For more than a decade, performance share units (PSUs) have been the gold standard of long-term incentive (LTI) design. Investors liked them, proxy advisors championed them, and compensation committees embraced them. But in 2025, PSUs found themselves in the spotlight.
The background: As investor scrutiny intensifies and proxy advisors quietly soften their once-rigid expectations that at least 50% of LTI must be delivered in PSUs, long-held assumptions about “best practices” are being reexamined. Add a growing body of academic and practitioner research—often pointing in very different directions – and one thing becomes clear: the debate over PSUs is far from settled.
Few voices are better positioned to cut through this noise than Dr. Charlie Tharp, Executive Vice President and Senior Advisor, Practice and Research, and Ani Huang, CEO at Center On Executive Compensation. In their new piece, “The Debate on PSUs – Who Has It Right?” Tharp and Huang bring clarity, context, and—perhaps most importantly—judgment to a conversation that has become increasingly muddied.
The questions everyone is asking: The pressure on PSUs has sparked a wave of fundamental questions for compensation committees:
- Are PSUs truly driving performance—or merely signaling it?
- Will companies pivot back toward time-based restricted stock?
- Are stock options poised for a renaissance as the “original” performance-based equity?
- What does effective plan design look like if companies have more freedom in their equity mix?

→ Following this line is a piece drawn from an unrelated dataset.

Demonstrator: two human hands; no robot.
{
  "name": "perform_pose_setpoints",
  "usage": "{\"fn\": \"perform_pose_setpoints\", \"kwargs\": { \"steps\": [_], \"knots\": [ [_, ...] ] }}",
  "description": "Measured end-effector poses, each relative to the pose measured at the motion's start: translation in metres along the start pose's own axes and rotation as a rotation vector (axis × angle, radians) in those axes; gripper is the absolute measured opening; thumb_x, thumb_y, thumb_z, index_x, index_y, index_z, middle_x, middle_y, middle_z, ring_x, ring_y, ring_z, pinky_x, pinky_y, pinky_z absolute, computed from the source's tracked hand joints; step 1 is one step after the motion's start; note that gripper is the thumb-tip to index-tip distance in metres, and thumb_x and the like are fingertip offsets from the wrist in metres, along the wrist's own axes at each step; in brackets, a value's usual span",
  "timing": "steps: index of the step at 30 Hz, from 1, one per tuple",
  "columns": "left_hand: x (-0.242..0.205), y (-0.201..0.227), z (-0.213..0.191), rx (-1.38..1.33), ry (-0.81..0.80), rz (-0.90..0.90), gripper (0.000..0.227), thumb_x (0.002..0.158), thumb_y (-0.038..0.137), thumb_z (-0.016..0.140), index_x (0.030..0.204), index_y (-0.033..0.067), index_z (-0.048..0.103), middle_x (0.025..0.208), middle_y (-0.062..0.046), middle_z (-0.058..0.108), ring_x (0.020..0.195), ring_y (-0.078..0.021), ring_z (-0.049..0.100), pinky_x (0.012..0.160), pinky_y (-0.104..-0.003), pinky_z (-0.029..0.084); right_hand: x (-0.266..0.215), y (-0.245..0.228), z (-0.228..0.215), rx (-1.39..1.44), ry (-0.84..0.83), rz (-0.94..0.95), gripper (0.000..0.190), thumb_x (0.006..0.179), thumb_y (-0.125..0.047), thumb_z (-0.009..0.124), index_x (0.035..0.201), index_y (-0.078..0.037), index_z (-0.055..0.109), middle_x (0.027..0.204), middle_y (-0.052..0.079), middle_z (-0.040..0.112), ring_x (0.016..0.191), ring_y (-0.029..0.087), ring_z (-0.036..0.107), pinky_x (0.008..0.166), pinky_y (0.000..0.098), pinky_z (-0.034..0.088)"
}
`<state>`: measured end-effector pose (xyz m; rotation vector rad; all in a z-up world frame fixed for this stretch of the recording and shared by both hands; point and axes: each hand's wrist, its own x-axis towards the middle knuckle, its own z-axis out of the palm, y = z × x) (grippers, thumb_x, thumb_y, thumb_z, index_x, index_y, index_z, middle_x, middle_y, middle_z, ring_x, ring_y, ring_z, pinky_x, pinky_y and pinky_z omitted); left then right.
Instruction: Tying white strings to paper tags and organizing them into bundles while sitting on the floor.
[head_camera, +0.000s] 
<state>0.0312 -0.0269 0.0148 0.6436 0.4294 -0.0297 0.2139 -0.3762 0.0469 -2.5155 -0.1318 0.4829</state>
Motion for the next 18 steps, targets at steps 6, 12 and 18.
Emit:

Some studies suggest PSUs meaningfully align pay and performance. Others argue they often reward outcomes driven more by market forces than management action. Investors, meanwhile, are no longer speaking with one voice—and proxy advisors appear more willing to accept variation than in years past.
The bottom line: Their conclusion is refreshingly measured: don’t abandon PSUs in a rush to follow the latest headline or research finding. Instead, ensure PSUs are part of a deliberate, strategy-driven LTI mix, not a reflexive nod to perceived market norms.